WORK ITEM: Write the listing below out again word for word, without a single picture.

COLLECTED MATERIAL:
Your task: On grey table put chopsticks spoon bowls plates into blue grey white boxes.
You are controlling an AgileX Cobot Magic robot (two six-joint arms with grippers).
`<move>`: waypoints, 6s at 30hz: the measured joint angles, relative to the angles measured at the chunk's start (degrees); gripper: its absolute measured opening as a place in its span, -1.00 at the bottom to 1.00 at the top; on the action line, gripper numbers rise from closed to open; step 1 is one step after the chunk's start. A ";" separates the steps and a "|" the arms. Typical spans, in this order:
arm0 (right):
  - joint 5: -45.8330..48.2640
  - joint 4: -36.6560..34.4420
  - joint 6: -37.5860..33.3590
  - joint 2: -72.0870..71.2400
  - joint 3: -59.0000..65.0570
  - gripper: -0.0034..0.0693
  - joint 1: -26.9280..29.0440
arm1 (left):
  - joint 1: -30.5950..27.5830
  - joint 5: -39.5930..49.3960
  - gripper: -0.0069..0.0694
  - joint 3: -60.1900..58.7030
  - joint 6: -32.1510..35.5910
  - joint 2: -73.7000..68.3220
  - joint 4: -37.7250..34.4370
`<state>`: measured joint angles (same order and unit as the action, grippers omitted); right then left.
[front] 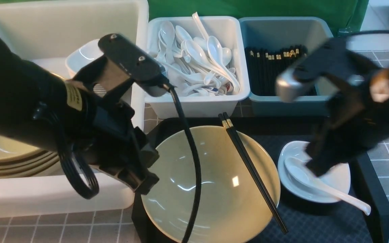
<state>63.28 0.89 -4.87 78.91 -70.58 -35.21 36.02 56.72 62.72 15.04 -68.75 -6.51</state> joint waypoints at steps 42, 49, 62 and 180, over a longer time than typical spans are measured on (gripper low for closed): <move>-7.22 -0.49 5.23 25.23 -10.85 -0.48 -3.01 | 0.00 5.04 -0.84 0.05 -3.78 2.22 7.12; -3.80 0.02 3.98 23.61 -15.79 -0.48 -3.01 | 0.00 2.40 -0.84 0.05 -4.55 2.22 7.19; -6.28 7.29 4.87 22.35 -28.39 -0.48 4.65 | 0.00 -21.74 -0.84 0.42 -8.06 -7.24 6.51; -27.98 -21.82 -10.00 46.86 -48.43 -0.22 14.42 | -22.90 -18.70 -0.84 -1.39 1.91 2.27 -6.38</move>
<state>35.30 -20.93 -14.87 125.78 -119.01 -20.79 13.13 38.01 61.33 16.95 -66.47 -12.90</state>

RESPONSE TO THIS EXERCISE:
Your task: On grey table put chopsticks spoon bowls plates into blue grey white boxes.
You are controlling an AgileX Cobot Magic robot (two six-joint arms with grippers).
`<move>`: waypoints, 6s at 30hz: the measured joint angles, relative to the angles measured at the chunk's start (degrees); gripper: its absolute measured opening as a place in its span, -1.00 at the bottom to 1.00 at the top; on the action line, gripper numbers rise from closed to open; step 1 is one step after the chunk's start. A ";" separates the steps and a "|" the arms. Typical spans, in this order:
arm0 (right):
  - joint 5: -45.8330..48.2640
  - joint 4: -36.6560..34.4420
  - joint 6: -37.5860..33.3590
  - joint 2: -72.0870..71.2400
  - joint 3: -59.0000..65.0570
  - gripper: -0.0034..0.0693
  - joint 1: -26.9280..29.0440
arm1 (left):
  - joint 1: -30.5950..27.5830
  - joint 5: -39.5930..49.3960
  - gripper: -0.0069..0.0694
  - joint 3: -60.1900..58.7030
  - joint 6: -32.1510..35.5910
  - joint 2: -73.7000..68.3220
  - joint 4: -37.7250..34.4370
`<state>`: measured joint angles (same order and unit as the action, grippers omitted); right then left.
[front] 
<state>63.28 0.89 -4.87 78.91 -70.58 -35.21 36.02 56.72 62.72 15.04 -68.75 -6.51</state> joint waypoints at steps 42, 49, 62 and 180, over a longer time than typical spans are measured on (gripper low for closed): <move>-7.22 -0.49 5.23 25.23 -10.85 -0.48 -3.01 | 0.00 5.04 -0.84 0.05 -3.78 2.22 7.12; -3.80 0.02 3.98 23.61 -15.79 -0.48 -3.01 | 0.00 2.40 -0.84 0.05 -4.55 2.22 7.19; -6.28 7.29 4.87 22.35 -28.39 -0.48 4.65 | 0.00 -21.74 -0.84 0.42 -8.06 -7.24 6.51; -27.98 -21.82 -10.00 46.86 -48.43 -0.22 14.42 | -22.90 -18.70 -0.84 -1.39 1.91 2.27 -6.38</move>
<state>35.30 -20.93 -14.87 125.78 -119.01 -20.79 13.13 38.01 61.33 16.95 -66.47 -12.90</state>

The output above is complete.